To bee or not to bee?
I walked into the English office at school the other day to discover that we’d had a rather unusual delivery. I’m not sure if the postie is used to delivering this sort of parcel but there they were, a bevy of bees buzzing away quite vociferously (or should that be mellifluously?) as they waited for one of my colleagues to take them to their new home. And a lovely new home it is too.
When I wandered up to the hive between lessons, the bees all seemed very happy with their new abode. Members of our beekeeping club were also delighted with the arrival of their Buckfast bees, a particularly fine breed of bee, it turns out. According to Lottie Möller in Bees and their Keepers, the Buckfast bee “is said to bring together all the good qualities a bee can possess. It is more resistant to parasites and diseases than other bees. It is enormously productive but not particularly given to swarming - disinclined to swarm as beekeepers say - and remarkably docile.” I like the sound of docile.
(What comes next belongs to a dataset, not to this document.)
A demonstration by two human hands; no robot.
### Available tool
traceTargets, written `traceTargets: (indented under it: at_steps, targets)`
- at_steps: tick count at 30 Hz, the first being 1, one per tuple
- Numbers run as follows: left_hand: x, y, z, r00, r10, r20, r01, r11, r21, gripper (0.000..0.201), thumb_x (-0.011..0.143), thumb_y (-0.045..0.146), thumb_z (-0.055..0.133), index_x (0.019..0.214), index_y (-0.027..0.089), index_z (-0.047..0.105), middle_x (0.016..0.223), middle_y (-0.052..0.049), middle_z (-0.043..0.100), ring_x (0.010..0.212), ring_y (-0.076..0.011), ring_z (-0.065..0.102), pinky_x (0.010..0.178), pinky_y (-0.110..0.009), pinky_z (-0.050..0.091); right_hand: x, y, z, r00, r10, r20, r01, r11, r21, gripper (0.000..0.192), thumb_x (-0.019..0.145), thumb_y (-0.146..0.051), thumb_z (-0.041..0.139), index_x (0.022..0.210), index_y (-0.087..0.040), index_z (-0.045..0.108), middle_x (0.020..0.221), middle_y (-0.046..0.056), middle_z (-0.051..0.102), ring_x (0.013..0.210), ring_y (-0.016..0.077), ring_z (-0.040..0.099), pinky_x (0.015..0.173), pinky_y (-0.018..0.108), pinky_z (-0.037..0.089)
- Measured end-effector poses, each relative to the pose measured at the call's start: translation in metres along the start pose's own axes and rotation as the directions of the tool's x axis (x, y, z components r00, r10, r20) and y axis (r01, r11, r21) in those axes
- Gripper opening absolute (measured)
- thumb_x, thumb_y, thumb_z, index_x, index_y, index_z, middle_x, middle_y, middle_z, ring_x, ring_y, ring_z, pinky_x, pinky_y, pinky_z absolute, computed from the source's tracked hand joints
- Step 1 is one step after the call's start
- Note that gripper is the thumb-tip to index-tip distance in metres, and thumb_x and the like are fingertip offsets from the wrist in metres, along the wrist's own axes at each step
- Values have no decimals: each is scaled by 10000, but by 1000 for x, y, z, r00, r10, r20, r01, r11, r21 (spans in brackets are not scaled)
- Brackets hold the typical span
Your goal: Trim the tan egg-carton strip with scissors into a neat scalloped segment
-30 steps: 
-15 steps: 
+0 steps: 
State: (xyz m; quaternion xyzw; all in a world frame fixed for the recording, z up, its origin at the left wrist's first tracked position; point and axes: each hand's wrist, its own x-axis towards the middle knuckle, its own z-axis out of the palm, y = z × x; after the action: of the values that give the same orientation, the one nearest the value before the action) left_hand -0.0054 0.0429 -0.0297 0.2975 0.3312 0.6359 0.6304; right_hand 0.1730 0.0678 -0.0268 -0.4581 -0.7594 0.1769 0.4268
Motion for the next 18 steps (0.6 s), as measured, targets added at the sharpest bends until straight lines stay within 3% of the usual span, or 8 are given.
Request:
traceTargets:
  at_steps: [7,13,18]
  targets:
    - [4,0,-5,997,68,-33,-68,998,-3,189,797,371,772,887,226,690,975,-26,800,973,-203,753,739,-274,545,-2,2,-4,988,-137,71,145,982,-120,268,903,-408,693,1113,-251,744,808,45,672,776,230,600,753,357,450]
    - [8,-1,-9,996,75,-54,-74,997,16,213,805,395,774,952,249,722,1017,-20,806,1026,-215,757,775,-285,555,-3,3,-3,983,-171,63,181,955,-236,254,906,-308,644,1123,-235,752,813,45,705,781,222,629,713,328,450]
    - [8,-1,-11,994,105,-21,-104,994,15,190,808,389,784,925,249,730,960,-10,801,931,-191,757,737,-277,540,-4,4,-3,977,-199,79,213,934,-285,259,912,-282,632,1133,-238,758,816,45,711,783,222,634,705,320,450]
Buckfast Bees are now prized all round the world, but they were bred originally at Buckfast Abbey by the remarkable Brother Adam, about whom it was said (in The Economist no less) that he “was unsurpassed as a breeder of bees. He talked to them, he stroked them. He brought to the hives a calmness that, according to those who saw him at work, the sensitive bees responded to.”
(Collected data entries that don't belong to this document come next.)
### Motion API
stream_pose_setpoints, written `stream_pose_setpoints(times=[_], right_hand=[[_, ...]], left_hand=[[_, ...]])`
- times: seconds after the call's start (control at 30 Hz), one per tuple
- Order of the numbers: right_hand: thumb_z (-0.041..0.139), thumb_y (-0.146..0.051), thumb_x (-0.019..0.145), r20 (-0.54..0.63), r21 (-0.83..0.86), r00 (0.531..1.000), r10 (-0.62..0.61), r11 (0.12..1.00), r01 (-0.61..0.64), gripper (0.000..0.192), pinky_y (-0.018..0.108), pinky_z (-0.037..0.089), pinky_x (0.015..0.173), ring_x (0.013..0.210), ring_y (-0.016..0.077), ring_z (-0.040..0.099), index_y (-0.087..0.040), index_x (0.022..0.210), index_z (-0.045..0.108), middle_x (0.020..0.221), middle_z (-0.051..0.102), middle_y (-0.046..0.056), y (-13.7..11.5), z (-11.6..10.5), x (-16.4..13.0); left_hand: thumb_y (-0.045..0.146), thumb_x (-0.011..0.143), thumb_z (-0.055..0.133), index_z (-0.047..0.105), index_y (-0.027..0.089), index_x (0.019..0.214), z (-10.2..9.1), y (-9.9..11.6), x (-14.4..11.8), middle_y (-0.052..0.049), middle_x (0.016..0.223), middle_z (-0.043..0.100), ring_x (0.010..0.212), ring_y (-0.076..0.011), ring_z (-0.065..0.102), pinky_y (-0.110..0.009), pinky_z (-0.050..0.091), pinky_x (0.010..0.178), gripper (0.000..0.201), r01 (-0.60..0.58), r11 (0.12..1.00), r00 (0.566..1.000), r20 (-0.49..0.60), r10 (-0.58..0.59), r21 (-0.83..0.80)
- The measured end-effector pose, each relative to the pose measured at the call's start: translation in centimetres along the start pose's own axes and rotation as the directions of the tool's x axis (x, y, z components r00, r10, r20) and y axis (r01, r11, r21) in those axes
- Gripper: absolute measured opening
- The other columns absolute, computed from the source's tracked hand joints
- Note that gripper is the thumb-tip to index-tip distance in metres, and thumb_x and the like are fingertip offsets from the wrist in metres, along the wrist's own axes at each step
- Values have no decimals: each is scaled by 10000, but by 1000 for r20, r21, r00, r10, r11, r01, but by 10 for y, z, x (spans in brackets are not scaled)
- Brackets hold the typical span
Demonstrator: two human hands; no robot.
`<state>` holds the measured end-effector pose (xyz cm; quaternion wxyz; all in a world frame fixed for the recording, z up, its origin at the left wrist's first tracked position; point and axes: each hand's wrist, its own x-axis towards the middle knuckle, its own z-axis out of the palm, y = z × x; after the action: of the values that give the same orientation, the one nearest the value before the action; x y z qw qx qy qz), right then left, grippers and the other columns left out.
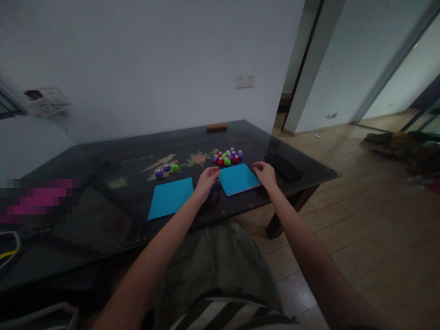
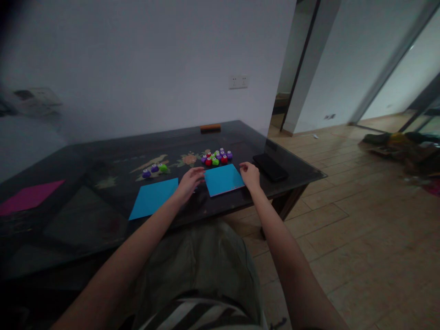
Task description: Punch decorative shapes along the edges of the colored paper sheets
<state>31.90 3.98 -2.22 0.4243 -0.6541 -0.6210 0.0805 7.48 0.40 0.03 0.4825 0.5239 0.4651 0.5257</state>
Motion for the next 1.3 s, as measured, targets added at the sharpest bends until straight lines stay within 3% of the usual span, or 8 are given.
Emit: stream_pose_setpoints(times=[0.1,0.27,0.5,1.0,1.17,1.3], right_hand=[[518,-147,777,28,80,999,-17,997,14,225,300,486,792,837,181,646,-162,930,682,896,700,74,3,2,1],[517,-73,738,94,172,995,-36,985,19,272,297,491,829,858,170,666,-150,951,668,904,712,73,4,3,2],[490,-26,701,158,218,987,-10,976,-25,339,285,491,824,865,165,673,-150,969,658,891,717,61,4,4,5],[496,-43,694,132,206,991,-18,978,-10,320,288,487,825,834,166,667,-130,944,676,862,715,77,0,1,3],[499,-63,691,86,218,996,-31,976,11,298,307,493,827,833,171,658,-137,910,686,874,710,77,1,1,3],[511,-99,704,55,217,998,-42,976,29,266,318,493,822,832,175,650,-153,895,688,881,709,66,2,1,2]], left_hand=[[197,767,573,563,207,997,-5,2,4,-81,1151,574,1076,-165,544,-279,464,860,231,163,937,984,-15,-176,-309],[229,825,510,506,268,1141,-8,7,3,-76,1352,457,1263,-169,422,-299,437,944,318,305,871,949,41,-314,-386],[285,863,455,454,263,1228,-7,11,3,-111,1362,453,1247,-169,460,-305,441,964,366,325,882,946,138,-295,-341],[255,840,463,520,242,1164,-6,10,2,-105,1328,492,1252,-182,456,-325,439,981,329,319,873,948,144,-285,-370],[262,830,478,575,226,1071,-10,10,3,-100,1329,490,1264,-189,438,-327,443,984,263,295,887,956,110,-273,-357],[236,822,490,606,191,982,-18,18,7,-102,1229,569,1176,-193,516,-345,463,966,202,201,903,979,40,-201,-379]])
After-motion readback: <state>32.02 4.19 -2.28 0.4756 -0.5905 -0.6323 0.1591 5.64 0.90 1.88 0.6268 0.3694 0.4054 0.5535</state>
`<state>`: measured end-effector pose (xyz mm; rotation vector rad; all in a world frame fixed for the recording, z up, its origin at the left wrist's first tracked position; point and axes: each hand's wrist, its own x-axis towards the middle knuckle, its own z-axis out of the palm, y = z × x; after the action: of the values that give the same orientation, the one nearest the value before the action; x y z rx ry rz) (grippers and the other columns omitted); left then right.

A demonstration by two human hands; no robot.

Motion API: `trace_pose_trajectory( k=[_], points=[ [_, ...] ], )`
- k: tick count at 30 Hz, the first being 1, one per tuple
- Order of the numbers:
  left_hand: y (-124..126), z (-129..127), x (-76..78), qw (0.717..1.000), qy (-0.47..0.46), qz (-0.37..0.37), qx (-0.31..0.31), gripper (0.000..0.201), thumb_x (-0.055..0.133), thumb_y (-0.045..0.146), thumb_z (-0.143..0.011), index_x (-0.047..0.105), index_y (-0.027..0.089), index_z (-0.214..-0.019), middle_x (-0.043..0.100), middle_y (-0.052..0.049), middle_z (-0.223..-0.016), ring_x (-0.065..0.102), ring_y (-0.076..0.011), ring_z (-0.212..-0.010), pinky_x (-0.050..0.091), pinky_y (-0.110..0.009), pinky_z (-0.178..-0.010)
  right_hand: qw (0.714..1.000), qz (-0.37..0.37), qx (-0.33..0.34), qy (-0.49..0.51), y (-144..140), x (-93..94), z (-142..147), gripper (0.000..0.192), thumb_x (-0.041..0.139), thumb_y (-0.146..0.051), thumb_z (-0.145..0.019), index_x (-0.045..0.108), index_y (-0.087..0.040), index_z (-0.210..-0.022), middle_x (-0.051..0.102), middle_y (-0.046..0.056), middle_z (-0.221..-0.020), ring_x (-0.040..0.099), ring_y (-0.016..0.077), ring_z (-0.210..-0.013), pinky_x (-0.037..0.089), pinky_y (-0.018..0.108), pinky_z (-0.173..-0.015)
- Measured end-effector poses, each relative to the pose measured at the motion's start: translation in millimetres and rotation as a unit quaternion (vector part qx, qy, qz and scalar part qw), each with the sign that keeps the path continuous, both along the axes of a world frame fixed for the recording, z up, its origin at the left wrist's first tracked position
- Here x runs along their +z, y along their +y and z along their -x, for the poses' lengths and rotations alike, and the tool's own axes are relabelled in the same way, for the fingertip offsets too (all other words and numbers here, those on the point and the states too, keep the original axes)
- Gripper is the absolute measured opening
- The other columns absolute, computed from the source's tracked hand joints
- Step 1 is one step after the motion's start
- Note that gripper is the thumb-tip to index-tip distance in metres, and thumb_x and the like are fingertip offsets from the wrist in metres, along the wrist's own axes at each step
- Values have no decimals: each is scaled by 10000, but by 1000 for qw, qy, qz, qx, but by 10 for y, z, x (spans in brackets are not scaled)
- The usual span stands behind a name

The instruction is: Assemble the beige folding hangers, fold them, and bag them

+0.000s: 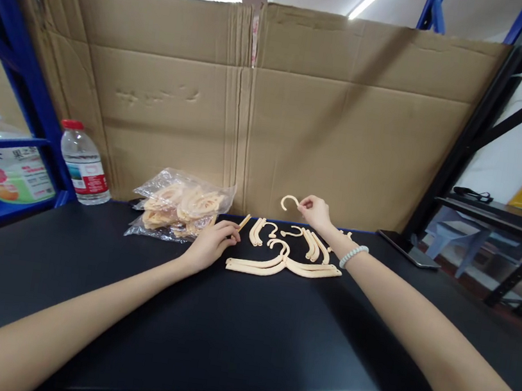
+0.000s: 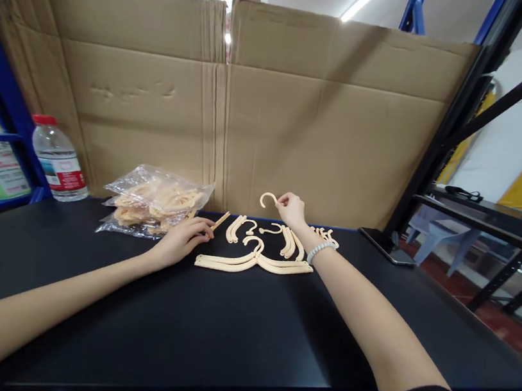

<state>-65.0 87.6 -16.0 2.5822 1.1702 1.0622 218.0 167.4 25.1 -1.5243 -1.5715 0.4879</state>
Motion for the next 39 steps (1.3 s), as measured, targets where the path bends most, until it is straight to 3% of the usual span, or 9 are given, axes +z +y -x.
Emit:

Bees and monks go back a long way. Bees and the faith go back even longer. The Israelites were promised a “land flowing with milk and honey,” Deborah means “bee,” John the Baptist’s food was locusts and wild honey. And then there was St Ambrose, patron saint of beekeepers. It is said that when he was a child, a bee landed on his tongue and left some honey there, thereby prophesying that the saint would be “honey-tongued.” Here’s an image of St Ambrose, made appropriately out of wax.
Importantly, bees also made their way into the liturgy (see also here), specifically into the Exsultet or Easter Proclamation where we hear the following words:
In hujus ígitur noctis grátia, súscipe, sancte Pater, laudis hujus sacrifícium vespertínum, quod tibi in hac cérei oblatióne sollémni, per ministrórum manus de opéribus apum, sacrosáncta reddit Ecclésia.
On this, your night of grace, O holy Father, accept this candle, a solemn offering, the work of bees and of your servants’ hands, an evening sacrifice of praise, this gift from your most holy Church.
and
Sed iam colúmnæ hujus præcónia nóvimus, quam in honórem Dei rútilans ignis accéndit. Qui, licet sit divísus in partes, mutuáti tamen lúminis detriménta non novit. Alitur enim liquántibus ceris, quas in substántiam pretiósæ hujus lámpadis apis mater edúxit.
But now we know the praises of this pillar, which glowing fire ignites for God’s honour, a fire into many flames divided, yet never dimmed by sharing of its light, for it is fed by melting wax, drawn out by mother bees to build a torch so precious.
Does any of this matter? Yes, it absolutely does, says Fabrice Hadjadj (who is the closest we have to a modern day G. K. Chesterton) in this wonderful talk (in French). The words and images of the parables and of the liturgy really matter, Hadjadj argues, because Christianity is a faith that is rooted in reality. It is a sacramental religion. We cannot simply replace references to the beeswax that goes into the making of the Paschal candle with technocratic equivalents. If most candles now are made from the byproducts of the petrochemical industry, that doesn’t mean we should rewrite the Exsultet.
Why not? Because “La foi chrétienne nous apprend que la vie ordinaire d’un charpentier juif du 1er siècle reste indépassable, et que tous nos surhommes, cyborgs, immortels du futur ne sont que les effets d’une impuissance à reconnaître ce que la vie ordinaire recèle d’inépuisable poésie.”
(If you want to read the rest of Hadjadj’s talk - or indeed any of the other talks from the same wonderful series - you can find it here.)
In other words, the Incarnation really matters. And because the Incarnation matters, bees matter too. To bee or not to bee: that is the question. But the answer’s obvious. Of course, we should.